Ho firmato con una grafia storta, quasi irriconoscibile. Mi ricordo quella penna blu più di tante altre cose. Assurdo, no?

Dopo, sono tornata da Viola un’ultima volta prima dell’intervento. Le ho sistemato il pupazzetto accanto, anche se sapevo che non sarebbe andato con lei. Le ho baciato le dita, una per una.

«Perdonami» le ho detto. «Oppure grazie. Non lo so. Forse tutte e due.»

Nei mesi dopo siamo crollati in modi diversi. Io non riuscivo a entrare nella sua cameretta. Davide invece ci dormiva sul pavimento. Abbiamo litigato tanto, per sciocchezze e per cose enormi. Per il silenzio. Per chi soffriva peggio. Per il fatto che il mondo continuava a girare lo stesso, e questa era un’offesa.
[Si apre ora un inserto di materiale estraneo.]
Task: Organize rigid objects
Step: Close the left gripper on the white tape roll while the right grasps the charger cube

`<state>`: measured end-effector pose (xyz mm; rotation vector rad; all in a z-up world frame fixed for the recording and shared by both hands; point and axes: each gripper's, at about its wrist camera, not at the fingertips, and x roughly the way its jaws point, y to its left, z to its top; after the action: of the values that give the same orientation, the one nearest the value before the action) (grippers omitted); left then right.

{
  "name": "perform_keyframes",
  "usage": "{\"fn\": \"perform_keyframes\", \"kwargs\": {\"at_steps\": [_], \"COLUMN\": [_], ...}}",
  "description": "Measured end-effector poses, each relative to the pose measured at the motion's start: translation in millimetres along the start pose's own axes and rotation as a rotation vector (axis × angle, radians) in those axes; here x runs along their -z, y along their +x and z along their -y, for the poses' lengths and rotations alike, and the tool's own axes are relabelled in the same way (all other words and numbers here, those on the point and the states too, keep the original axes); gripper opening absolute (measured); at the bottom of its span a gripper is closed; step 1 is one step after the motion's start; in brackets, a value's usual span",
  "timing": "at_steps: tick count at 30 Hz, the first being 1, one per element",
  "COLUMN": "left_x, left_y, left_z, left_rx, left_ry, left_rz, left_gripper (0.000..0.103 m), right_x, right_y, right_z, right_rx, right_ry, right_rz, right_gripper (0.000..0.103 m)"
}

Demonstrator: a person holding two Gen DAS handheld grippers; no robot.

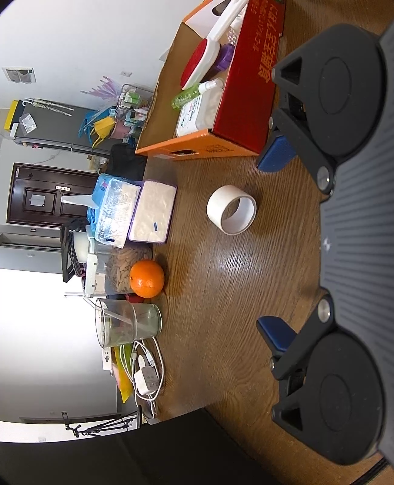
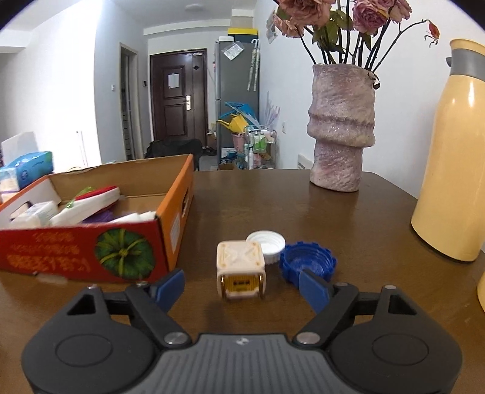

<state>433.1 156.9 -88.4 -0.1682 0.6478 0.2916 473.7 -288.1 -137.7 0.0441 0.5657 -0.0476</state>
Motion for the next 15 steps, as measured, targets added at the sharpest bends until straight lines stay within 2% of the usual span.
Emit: {"fn": "perform_keyframes", "kwargs": {"at_steps": [1, 2, 3, 5, 8, 15], "left_x": [0, 0, -1, -1, -2, -7], "left_y": [1, 3, 5, 9, 15, 29], "left_z": [0, 0, 0, 1, 3, 7], "left_rx": [0.003, 0.006, 0.005, 0.003, 0.012, 0.008], "left_ry": [0.0, 0.003, 0.006, 0.011, 0.025, 0.058], "left_rz": [0.001, 0.001, 0.0, 0.005, 0.006, 0.028], "left_gripper": [0.103, 0.103, 0.103, 0.103, 0.103, 0.103], "right_x": [-2, -5, -7, -8, -8, -5], "right_y": [7, 14, 19, 26, 24, 13], "right_z": [0, -1, 0, 2, 5, 11], "right_rx": [0.007, 0.01, 0.012, 0.011, -0.019, 0.004], "right_ry": [0.004, 0.012, 0.021, 0.04, 0.059, 0.094], "right_rz": [-0.008, -0.026, -0.039, -0.061, -0.049, 0.005], "right_gripper": [0.076, 0.066, 0.052, 0.039, 0.038, 0.038]}}
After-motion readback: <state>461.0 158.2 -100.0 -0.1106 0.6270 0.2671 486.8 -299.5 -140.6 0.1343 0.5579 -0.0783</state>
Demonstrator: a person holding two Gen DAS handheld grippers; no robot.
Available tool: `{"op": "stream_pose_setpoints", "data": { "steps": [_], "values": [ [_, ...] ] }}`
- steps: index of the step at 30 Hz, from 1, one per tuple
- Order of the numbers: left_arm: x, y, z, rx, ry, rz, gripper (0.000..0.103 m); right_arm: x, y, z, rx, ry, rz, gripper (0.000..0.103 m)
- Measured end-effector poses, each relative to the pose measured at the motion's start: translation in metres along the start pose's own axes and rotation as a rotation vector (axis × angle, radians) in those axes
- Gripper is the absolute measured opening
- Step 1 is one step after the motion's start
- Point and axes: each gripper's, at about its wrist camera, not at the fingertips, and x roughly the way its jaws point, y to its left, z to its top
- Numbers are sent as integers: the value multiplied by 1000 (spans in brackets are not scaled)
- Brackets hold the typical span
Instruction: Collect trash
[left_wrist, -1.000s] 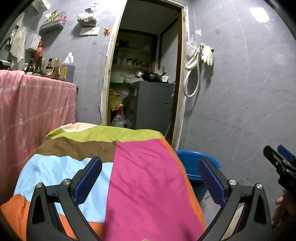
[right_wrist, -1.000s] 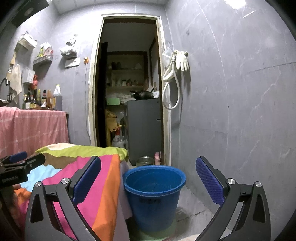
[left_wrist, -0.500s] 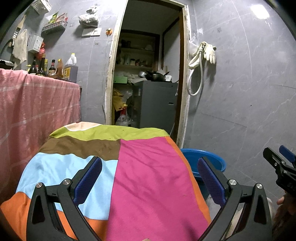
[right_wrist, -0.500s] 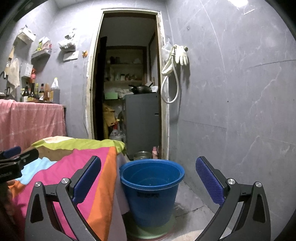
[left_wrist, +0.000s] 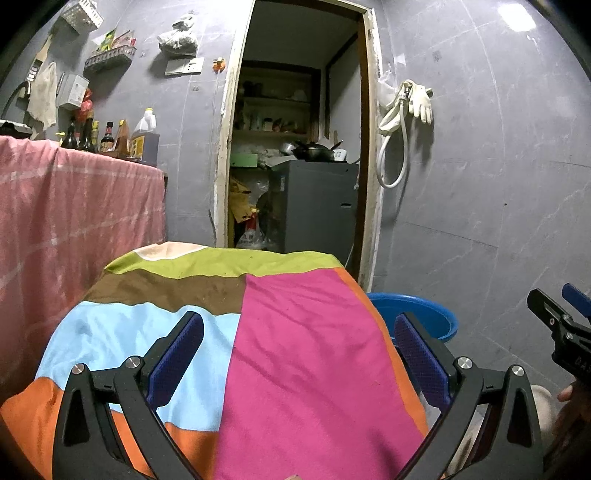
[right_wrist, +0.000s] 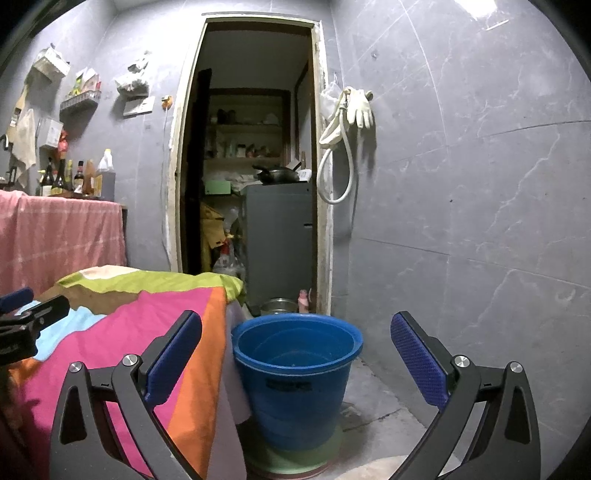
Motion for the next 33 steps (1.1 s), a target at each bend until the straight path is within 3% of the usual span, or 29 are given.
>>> {"op": "stream_pose_setpoints", "data": {
  "steps": [33],
  "values": [
    [5,10,-9,-49,15,31,101,-4,7,-10,-47,-37,-48,103]
  ]
}}
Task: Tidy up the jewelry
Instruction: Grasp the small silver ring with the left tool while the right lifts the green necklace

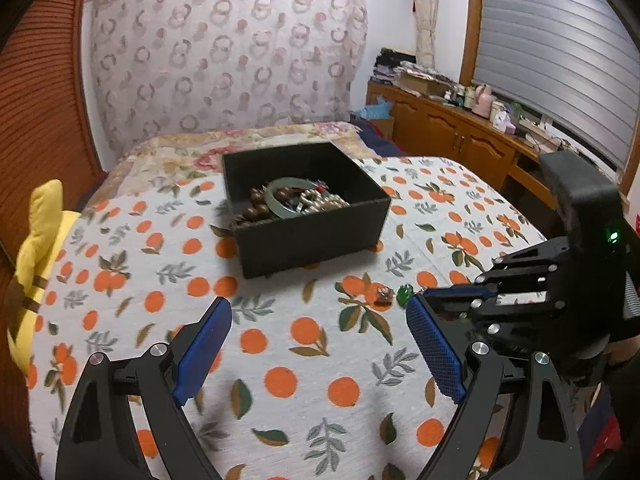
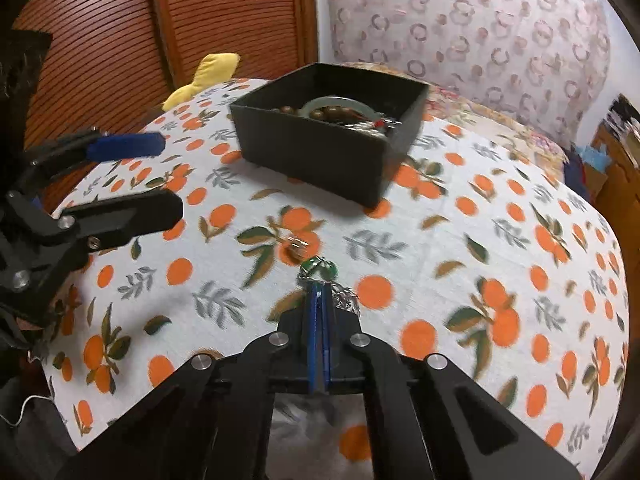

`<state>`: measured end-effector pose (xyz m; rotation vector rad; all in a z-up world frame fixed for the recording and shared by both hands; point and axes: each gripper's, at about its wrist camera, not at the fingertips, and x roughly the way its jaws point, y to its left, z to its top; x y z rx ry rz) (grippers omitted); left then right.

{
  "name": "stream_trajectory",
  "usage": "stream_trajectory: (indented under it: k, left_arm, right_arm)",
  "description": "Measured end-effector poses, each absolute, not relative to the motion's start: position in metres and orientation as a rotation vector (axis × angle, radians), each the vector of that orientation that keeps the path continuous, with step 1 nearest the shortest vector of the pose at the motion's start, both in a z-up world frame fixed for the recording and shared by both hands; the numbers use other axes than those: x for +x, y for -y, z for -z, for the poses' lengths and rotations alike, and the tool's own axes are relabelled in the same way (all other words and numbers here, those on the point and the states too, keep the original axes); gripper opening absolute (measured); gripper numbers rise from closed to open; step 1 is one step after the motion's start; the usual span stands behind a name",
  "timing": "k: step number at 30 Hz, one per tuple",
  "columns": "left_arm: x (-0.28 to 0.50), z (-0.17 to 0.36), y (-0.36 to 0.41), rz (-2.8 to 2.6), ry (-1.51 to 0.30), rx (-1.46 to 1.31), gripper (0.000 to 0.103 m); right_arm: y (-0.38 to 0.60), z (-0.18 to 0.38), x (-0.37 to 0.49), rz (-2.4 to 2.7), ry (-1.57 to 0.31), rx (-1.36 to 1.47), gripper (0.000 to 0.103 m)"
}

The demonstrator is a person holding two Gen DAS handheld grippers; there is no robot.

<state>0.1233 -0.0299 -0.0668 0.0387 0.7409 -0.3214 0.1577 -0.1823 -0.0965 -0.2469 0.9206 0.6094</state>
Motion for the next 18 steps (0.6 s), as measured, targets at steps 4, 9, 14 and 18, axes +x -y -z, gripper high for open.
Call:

Poi un giorno ci hanno fatto sapere, senza dettagli, che quella donazione aveva aiutato più di un bambino. Ho pianto sul pianerottolo, con le buste della spesa in mano. Non di felicità. Non esiste felicità in una cosa del genere. Ma ho sentito, per un attimo, che Viola aveva lasciato una traccia viva, concreta, nel corpo di qualcuno che forse adesso corre, mangia, fa capricci, stringe la mano a sua madre.

E io a quella immagine mi aggrappo ancora.

Ci sono giorni in cui penso che abbiamo fatto l’unica cosa possibile. Altri in cui mi chiedo come abbiamo trovato la forza di dirlo ad alta voce.

Voi al posto nostro ce l’avreste fatta a dire sì? E si può davvero dare un senso al dolore più grande, o si impara solo a portarlo?